▶ _WORK ORDER_
Repeat the following data exactly, omitting pictures.

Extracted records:

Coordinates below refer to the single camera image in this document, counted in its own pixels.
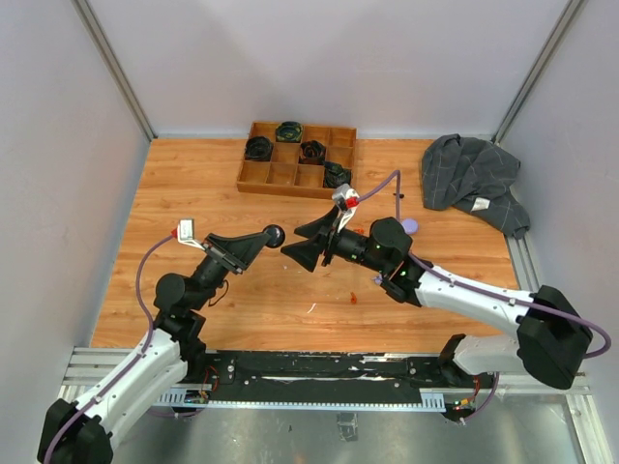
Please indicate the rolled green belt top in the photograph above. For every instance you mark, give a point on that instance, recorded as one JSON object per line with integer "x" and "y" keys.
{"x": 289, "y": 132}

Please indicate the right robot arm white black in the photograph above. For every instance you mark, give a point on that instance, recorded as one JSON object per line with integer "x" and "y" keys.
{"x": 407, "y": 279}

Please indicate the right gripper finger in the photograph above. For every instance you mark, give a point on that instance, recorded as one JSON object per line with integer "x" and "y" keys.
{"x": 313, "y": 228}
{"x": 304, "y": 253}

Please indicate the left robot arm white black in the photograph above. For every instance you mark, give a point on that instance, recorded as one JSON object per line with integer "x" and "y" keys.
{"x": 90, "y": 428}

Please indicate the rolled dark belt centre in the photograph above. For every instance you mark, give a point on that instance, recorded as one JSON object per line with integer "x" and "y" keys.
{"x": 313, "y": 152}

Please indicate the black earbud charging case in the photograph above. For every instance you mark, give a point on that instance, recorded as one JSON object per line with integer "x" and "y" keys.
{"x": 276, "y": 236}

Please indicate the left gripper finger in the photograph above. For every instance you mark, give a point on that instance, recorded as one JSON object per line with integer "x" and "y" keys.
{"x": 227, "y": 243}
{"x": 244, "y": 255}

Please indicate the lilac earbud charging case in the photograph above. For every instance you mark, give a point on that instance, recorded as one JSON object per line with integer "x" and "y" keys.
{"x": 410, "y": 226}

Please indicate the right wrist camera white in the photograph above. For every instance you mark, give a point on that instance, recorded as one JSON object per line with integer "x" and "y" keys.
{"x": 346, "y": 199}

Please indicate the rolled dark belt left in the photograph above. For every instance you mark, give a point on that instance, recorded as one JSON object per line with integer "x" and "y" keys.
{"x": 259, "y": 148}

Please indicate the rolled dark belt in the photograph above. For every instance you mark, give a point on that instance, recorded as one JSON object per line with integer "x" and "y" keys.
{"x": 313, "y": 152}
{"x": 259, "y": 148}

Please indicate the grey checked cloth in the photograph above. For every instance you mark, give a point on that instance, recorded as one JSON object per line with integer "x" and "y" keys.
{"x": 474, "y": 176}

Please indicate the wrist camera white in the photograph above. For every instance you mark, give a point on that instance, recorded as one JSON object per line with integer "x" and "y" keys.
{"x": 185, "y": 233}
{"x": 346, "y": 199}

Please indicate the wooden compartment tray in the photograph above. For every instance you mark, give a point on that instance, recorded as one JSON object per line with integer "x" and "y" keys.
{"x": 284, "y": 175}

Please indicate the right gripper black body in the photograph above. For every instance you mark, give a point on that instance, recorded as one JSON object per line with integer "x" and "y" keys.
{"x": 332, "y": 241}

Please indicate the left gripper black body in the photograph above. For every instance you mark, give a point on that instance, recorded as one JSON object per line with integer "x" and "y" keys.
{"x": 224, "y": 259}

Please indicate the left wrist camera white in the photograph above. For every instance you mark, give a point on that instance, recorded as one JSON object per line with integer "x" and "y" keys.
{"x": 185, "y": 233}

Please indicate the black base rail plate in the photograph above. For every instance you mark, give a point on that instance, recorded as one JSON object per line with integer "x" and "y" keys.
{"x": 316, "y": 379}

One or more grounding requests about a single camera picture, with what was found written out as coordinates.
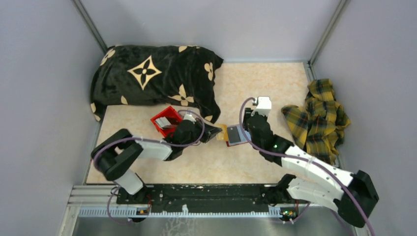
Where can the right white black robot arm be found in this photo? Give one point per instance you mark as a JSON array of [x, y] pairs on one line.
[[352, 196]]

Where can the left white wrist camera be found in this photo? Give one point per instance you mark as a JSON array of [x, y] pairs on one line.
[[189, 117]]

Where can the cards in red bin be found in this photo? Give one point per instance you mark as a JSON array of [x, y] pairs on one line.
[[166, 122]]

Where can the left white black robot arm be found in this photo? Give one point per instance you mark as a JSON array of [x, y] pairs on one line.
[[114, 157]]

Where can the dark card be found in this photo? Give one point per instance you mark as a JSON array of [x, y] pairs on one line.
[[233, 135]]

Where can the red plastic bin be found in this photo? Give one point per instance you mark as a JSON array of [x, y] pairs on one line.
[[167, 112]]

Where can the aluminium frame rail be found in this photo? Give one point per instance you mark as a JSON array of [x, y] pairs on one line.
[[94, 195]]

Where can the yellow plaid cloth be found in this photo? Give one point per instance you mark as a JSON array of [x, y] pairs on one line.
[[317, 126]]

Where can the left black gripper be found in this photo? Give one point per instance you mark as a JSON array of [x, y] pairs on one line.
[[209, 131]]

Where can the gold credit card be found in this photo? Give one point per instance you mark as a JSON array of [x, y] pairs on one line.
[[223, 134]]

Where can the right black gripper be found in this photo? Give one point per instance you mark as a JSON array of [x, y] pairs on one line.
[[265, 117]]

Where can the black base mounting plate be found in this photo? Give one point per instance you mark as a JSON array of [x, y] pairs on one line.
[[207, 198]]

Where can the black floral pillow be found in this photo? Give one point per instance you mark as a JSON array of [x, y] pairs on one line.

▶ _ANSWER AREA_
Coordinates below refer to the single camera image in this document, counted in its own pixels.
Please indicate the rolled green belt top in the photograph above. For every instance you mark, give a point on that instance, recorded as one JSON object per line with integer "x" and "y" keys.
{"x": 289, "y": 132}

Please indicate the right robot arm white black in the photograph above. For every instance you mark, give a point on that instance, recorded as one JSON object per line with integer "x" and "y" keys.
{"x": 407, "y": 279}

Please indicate the right gripper finger in the photograph above. For every instance you mark, give a point on that instance, recorded as one JSON object per line with integer "x" and "y" keys.
{"x": 313, "y": 228}
{"x": 304, "y": 253}

Please indicate the left robot arm white black in the photograph above. For every instance you mark, give a point on that instance, recorded as one JSON object per line with integer "x" and "y" keys.
{"x": 90, "y": 428}

Please indicate the rolled dark belt centre in the photograph above. For every instance you mark, give a point on that instance, recorded as one JSON object per line with integer "x" and "y" keys.
{"x": 313, "y": 152}

Please indicate the black earbud charging case in the photograph above. For every instance you mark, give a point on that instance, recorded as one JSON object per line with integer "x" and "y" keys.
{"x": 276, "y": 236}

Please indicate the left gripper finger in the photograph above. For every instance you mark, give a point on that instance, recorded as one JSON object per line with integer "x" and "y" keys.
{"x": 227, "y": 243}
{"x": 244, "y": 255}

Please indicate the lilac earbud charging case in the photograph above. For every instance you mark, give a point on that instance, recorded as one JSON object per line with integer "x" and "y" keys.
{"x": 410, "y": 226}

Please indicate the right wrist camera white in the photograph above. For every instance you mark, give a point on that instance, recorded as one JSON object per line with integer "x" and "y" keys.
{"x": 346, "y": 199}

Please indicate the rolled dark belt left in the photograph above. For every instance you mark, give a point on that instance, recorded as one JSON object per line with integer "x" and "y" keys.
{"x": 259, "y": 148}

Please indicate the rolled dark belt in the photograph above. For every instance you mark, give a point on that instance, recorded as one JSON object per line with integer "x" and "y" keys.
{"x": 313, "y": 152}
{"x": 259, "y": 148}

Please indicate the grey checked cloth in the photograph above. For every instance you mark, give a point on that instance, recorded as one JSON object per line with integer "x" and "y" keys.
{"x": 474, "y": 176}

Please indicate the wrist camera white in the photograph above. For every instance you mark, give a point on that instance, recorded as one JSON object per line with integer "x" and "y" keys.
{"x": 185, "y": 233}
{"x": 346, "y": 199}

Please indicate the wooden compartment tray in the photograph above. For every instance you mark, give a point on that instance, recorded as one JSON object per line with integer "x" and "y" keys.
{"x": 284, "y": 175}

Please indicate the right gripper black body in the photograph above. For every instance you mark, give a point on that instance, recorded as one JSON object per line with integer "x" and "y" keys.
{"x": 332, "y": 241}

Please indicate the left gripper black body in the photograph above. For every instance you mark, give a point on that instance, recorded as one JSON object per line with integer "x" and "y" keys.
{"x": 224, "y": 259}

Please indicate the left wrist camera white in the photograph above. For every instance you mark, give a point on that instance, recorded as one JSON object per line with integer "x" and "y" keys.
{"x": 185, "y": 233}

Please indicate the black base rail plate in the photograph above. For every instance you mark, give a point on that instance, recorded as one JSON object per line with integer "x" and "y" keys.
{"x": 316, "y": 379}

One or more grounding requests about a single camera picture, with what was found written out as coordinates.
Where can the right white black robot arm be found in this photo? Give one point per instance you mark as a JSON array of [x, y] pairs on one line.
[[352, 196]]

Where can the left white wrist camera be found in this photo? Give one point per instance you mark as a JSON array of [x, y] pairs on one line.
[[189, 117]]

Where can the cards in red bin be found in this photo? Give one point per instance you mark as a JSON array of [x, y] pairs on one line.
[[166, 122]]

Where can the left white black robot arm be found in this photo? Give one point per instance you mark as a JSON array of [x, y] pairs on one line.
[[114, 157]]

Where can the dark card be found in this photo? Give one point per instance you mark as a JSON array of [x, y] pairs on one line.
[[233, 135]]

Where can the red plastic bin be found in this photo? Give one point per instance you mark as a JSON array of [x, y] pairs on one line.
[[167, 112]]

Where can the aluminium frame rail be found in this photo? Give one point per instance you mark as a JSON array of [x, y] pairs on one line.
[[94, 195]]

Where can the yellow plaid cloth be found in this photo? Give one point per instance you mark as a JSON array of [x, y] pairs on one line.
[[317, 126]]

Where can the left black gripper be found in this photo? Give one point per instance you mark as a JSON array of [x, y] pairs on one line.
[[209, 131]]

Where can the gold credit card be found in this photo? Give one point per instance you mark as a JSON array of [x, y] pairs on one line.
[[223, 134]]

Where can the right black gripper be found in this photo? Give one point per instance you mark as a JSON array of [x, y] pairs on one line.
[[265, 117]]

Where can the black base mounting plate be found in this photo? Give one point per instance you mark as a JSON array of [x, y] pairs on one line.
[[207, 198]]

Where can the black floral pillow be found in this photo? Give one point per instance you mark as a JSON array of [x, y] pairs on one line.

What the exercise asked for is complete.